_TASK_
The listing below contains a span that opens with the line containing "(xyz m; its" and closes with the line containing "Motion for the". Return that span exactly.

** PROVIDED INFORMATION follows **

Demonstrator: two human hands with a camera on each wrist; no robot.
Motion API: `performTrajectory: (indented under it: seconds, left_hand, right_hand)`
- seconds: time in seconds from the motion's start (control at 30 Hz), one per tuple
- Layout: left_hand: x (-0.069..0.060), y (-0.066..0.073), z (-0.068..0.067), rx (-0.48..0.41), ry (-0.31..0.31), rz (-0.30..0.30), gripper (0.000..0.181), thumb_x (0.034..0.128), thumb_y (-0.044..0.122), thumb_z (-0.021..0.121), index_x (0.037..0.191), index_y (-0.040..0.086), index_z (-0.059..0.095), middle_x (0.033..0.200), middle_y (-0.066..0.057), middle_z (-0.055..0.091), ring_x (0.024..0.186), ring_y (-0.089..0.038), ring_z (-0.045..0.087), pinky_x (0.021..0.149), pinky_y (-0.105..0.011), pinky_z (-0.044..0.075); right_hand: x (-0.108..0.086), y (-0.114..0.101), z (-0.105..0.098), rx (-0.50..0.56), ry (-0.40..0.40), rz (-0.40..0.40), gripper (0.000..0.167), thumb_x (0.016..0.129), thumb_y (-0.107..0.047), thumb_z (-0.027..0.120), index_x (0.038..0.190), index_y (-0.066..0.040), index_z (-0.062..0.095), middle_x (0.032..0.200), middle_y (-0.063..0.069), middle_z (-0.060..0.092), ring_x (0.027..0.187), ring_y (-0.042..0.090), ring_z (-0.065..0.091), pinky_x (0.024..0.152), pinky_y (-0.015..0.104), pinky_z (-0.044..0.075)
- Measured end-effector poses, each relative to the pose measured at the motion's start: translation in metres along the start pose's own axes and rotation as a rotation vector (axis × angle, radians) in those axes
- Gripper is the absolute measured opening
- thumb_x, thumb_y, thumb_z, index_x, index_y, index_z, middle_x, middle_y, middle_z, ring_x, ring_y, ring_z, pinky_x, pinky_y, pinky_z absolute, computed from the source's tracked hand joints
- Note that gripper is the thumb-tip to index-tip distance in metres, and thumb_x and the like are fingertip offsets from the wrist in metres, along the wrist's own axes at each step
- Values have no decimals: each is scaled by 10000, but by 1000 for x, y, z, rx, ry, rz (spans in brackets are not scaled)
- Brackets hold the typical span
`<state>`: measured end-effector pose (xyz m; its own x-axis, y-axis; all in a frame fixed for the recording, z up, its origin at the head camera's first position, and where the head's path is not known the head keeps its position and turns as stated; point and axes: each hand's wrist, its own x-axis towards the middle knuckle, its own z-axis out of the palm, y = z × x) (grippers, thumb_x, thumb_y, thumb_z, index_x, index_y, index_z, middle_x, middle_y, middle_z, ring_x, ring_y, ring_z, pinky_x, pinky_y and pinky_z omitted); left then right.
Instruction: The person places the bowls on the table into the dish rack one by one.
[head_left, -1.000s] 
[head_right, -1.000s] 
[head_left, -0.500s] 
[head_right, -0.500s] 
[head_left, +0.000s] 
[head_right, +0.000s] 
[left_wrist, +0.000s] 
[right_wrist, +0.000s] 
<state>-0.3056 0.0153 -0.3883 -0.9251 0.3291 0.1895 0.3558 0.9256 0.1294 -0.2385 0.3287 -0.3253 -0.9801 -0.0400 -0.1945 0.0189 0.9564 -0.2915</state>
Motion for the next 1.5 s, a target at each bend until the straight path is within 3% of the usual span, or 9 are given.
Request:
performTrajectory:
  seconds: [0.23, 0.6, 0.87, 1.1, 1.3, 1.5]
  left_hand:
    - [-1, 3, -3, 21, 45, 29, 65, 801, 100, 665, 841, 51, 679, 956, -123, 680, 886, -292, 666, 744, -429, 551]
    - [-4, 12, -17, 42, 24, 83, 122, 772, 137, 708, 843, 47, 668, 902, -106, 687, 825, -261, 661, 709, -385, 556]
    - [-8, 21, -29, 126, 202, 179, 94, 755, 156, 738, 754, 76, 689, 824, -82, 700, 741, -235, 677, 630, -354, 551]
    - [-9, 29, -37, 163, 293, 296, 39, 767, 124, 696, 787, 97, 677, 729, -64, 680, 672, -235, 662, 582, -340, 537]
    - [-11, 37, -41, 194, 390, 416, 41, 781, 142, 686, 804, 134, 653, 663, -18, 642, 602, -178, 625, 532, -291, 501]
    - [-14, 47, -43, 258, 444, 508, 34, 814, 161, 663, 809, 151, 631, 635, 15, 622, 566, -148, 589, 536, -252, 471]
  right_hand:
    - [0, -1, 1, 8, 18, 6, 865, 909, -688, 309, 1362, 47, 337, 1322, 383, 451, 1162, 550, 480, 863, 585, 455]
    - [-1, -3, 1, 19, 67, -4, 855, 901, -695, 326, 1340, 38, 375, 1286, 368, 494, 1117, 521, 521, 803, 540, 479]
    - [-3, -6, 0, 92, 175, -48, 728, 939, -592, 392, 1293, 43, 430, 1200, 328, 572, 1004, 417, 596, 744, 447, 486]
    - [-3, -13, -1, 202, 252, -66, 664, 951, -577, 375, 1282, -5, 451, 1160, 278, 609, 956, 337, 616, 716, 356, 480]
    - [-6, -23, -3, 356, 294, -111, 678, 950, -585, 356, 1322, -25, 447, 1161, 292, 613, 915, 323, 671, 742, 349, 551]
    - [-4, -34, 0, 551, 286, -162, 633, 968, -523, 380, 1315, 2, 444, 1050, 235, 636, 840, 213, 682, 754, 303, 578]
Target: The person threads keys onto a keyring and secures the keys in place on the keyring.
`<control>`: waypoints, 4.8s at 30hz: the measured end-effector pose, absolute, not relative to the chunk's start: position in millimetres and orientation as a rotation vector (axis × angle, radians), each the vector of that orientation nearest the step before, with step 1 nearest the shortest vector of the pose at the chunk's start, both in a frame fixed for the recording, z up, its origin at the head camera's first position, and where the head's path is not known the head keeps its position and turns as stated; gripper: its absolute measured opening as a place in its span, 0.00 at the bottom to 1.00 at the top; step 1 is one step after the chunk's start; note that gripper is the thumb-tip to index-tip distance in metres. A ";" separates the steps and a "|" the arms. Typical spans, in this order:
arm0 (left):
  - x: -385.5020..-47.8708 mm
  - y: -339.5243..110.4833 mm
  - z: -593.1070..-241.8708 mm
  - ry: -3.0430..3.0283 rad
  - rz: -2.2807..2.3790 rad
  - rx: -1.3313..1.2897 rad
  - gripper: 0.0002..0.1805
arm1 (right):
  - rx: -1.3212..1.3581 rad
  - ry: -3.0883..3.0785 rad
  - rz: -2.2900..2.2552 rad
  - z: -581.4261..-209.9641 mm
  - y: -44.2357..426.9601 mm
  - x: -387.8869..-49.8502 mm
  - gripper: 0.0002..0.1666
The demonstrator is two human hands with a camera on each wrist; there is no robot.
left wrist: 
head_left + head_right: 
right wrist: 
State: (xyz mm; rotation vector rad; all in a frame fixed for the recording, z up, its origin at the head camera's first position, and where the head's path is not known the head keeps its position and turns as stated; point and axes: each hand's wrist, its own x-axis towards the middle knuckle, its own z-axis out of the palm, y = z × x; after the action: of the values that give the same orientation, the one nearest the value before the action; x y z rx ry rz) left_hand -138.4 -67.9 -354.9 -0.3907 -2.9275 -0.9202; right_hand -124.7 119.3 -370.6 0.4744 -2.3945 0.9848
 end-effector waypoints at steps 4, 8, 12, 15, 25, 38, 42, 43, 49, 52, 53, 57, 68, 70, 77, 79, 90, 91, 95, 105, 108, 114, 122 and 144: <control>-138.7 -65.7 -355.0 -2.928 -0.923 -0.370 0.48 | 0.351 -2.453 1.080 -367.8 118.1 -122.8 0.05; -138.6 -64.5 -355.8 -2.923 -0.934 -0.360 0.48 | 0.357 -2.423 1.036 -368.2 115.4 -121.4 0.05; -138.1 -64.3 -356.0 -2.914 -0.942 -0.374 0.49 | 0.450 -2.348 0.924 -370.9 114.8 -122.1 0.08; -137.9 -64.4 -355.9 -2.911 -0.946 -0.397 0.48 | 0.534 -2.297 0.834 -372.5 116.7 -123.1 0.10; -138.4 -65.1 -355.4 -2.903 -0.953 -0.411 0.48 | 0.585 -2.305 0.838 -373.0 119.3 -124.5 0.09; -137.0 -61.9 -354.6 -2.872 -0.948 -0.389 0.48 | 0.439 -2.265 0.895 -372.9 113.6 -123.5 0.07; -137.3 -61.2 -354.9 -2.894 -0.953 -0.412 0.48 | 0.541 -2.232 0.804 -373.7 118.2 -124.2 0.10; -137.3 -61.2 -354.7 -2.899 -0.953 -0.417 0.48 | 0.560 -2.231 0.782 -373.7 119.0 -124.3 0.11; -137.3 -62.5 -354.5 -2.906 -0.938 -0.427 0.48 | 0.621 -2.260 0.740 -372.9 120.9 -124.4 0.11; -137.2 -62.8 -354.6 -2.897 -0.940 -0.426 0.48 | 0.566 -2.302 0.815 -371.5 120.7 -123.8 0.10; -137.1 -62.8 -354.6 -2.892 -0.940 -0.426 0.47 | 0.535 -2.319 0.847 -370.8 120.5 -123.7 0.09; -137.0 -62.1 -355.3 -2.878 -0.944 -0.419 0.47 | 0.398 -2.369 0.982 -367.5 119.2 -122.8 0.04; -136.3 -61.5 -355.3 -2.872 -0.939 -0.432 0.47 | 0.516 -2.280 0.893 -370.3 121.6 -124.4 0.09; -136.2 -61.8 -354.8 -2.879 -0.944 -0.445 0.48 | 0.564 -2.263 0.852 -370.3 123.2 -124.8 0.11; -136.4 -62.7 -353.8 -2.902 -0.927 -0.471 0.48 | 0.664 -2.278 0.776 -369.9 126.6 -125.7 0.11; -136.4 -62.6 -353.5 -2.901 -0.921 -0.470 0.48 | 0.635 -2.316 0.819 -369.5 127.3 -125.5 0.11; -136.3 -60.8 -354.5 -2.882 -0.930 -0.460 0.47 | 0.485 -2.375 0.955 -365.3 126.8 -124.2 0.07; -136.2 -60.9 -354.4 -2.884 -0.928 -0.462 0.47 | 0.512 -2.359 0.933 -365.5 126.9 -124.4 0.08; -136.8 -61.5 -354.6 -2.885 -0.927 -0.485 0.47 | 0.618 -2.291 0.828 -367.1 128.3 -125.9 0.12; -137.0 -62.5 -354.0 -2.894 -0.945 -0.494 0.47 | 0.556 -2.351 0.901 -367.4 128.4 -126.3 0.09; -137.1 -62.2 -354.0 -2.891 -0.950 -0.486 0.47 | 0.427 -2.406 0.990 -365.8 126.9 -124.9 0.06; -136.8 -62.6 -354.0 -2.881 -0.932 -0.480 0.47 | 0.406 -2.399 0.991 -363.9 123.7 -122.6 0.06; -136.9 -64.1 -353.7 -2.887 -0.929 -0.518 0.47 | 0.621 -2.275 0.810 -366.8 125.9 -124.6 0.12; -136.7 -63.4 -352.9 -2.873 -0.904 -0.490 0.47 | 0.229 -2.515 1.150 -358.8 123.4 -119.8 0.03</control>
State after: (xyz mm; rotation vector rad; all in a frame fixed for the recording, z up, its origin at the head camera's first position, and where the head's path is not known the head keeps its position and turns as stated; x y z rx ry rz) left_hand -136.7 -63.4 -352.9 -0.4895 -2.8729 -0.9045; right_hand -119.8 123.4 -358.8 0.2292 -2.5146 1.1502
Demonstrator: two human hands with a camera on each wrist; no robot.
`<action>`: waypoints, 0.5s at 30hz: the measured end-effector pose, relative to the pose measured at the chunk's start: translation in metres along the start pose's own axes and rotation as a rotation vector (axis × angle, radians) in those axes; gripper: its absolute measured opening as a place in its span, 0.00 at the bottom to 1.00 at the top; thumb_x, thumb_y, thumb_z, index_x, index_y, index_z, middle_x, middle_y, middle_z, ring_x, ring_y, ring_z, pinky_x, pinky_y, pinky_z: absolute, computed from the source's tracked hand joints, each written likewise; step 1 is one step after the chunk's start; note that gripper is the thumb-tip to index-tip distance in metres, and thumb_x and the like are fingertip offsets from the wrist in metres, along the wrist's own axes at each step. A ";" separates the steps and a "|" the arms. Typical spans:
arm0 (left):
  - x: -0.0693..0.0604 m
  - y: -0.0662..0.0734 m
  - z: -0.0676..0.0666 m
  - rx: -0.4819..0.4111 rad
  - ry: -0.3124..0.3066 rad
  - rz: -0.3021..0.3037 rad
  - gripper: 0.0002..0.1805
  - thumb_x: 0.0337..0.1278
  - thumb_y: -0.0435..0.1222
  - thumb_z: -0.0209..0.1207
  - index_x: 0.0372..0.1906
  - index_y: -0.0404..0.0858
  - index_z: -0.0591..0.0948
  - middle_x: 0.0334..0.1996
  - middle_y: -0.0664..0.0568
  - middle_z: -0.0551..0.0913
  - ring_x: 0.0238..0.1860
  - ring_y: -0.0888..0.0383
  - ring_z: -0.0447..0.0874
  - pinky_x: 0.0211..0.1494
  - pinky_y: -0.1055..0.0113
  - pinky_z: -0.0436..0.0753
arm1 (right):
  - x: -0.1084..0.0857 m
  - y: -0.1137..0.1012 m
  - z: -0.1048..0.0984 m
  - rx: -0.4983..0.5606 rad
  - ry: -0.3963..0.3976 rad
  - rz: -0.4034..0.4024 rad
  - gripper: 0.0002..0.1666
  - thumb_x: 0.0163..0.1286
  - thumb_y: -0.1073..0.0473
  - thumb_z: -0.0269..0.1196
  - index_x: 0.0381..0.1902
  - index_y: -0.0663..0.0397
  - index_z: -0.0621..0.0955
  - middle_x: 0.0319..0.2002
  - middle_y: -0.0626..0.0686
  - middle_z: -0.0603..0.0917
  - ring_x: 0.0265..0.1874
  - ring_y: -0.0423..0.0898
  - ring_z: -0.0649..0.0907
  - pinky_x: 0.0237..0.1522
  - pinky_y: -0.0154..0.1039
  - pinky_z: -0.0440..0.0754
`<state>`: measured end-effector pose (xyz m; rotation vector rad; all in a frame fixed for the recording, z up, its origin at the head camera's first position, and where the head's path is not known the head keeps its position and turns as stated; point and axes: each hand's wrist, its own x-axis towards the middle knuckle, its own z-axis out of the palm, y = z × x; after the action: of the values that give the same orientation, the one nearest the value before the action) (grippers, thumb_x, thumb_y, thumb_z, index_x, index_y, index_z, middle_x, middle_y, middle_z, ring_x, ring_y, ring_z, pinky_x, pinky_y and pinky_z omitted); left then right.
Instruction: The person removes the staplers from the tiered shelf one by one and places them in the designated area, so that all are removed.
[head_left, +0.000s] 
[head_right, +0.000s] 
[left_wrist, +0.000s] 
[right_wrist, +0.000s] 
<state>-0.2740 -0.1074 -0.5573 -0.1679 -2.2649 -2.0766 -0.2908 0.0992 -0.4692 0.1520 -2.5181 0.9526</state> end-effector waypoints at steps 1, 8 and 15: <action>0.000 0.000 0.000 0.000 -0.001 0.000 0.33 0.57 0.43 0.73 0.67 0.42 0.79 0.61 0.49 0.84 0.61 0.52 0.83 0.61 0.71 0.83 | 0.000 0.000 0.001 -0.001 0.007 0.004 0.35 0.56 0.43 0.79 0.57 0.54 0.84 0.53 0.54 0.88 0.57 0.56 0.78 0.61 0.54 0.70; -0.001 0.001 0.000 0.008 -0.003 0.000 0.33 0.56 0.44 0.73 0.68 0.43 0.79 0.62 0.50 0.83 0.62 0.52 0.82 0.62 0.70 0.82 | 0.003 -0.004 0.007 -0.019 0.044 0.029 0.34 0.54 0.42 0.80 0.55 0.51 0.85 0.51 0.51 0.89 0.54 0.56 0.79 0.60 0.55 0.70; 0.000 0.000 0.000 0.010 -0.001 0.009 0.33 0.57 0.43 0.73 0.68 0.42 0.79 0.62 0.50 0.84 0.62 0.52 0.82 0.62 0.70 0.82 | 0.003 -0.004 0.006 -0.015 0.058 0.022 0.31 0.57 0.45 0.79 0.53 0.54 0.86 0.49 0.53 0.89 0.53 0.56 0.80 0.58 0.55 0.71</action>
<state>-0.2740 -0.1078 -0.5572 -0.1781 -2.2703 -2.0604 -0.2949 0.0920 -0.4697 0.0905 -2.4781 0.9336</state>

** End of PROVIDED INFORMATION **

_SOLUTION TO THIS TASK_
`<state>`: measured end-effector pose (xyz m; its own x-axis, y-axis; all in a frame fixed for the recording, z up, its origin at the head camera's first position, and where the head's path is not known the head keeps its position and turns as stated; point and axes: each hand's wrist, its own x-axis towards the middle knuckle, its own z-axis out of the palm, y = z × x) (grippers, thumb_x, thumb_y, thumb_z, index_x, index_y, index_z, middle_x, middle_y, middle_z, ring_x, ring_y, ring_z, pinky_x, pinky_y and pinky_z omitted); left then right.
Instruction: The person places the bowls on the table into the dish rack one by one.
[head_left, -1.000s] 
[head_right, -1.000s] 
[head_left, -0.500s] 
[head_right, -0.500s] 
[head_left, +0.000s] 
[head_right, +0.000s] 
[left_wrist, +0.000s] 
[right_wrist, +0.000s] 
<state>-0.3056 0.0153 -0.3883 -0.9251 0.3291 0.1895 0.3558 0.9256 0.1294 -0.2385 0.3287 -0.3253 -0.9801 -0.0400 -0.1945 0.0189 0.9564 -0.2915</state>
Motion for the next 1.5 s, a target at each bend until the straight path is within 3% of the usual span, or 9 are given.

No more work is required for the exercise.